From the line that contains "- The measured" down to the final line of the listing below, set down every line exactly, both ends included, and drop the pictures.

━━━━━━

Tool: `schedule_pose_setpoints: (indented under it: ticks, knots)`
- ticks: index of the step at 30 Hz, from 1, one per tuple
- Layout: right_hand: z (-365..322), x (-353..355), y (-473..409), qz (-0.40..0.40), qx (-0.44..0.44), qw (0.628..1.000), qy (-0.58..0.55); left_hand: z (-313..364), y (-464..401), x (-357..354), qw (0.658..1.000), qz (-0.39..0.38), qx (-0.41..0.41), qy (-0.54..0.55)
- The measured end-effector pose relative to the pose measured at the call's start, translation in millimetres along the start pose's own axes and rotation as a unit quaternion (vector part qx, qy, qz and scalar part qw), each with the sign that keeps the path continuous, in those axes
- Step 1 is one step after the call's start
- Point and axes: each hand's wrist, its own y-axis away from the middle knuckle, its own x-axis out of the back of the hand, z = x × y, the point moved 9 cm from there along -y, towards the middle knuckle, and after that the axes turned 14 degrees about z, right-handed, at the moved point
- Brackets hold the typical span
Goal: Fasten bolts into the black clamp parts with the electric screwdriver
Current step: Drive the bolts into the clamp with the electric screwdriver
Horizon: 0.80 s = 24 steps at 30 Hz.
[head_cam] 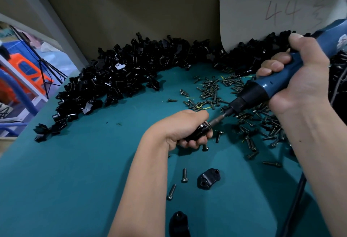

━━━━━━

▶ **TASK RESULT**:
- The measured end-effector pose relative to the pose measured at the call's start, translation in millimetres along the start pose's own axes and rotation as a unit quaternion (vector part qx, qy, qz and scalar part qw), each with the sign that keeps the path continuous, in those axes
- Step 1 is one step after the call's start
- Point and axes: each hand's wrist, its own y-axis away from the middle knuckle, its own x-axis out of the back of the hand, z = x × y, the point moved 9 cm from there along -y, towards the middle knuckle, and after that the axes turned 14 degrees about z, right-handed, at the moved point
- Brackets hold the typical span
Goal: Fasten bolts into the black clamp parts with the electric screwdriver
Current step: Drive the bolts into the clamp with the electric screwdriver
Horizon: 0.80 s = 24 steps at 30 Hz.
[head_cam] 

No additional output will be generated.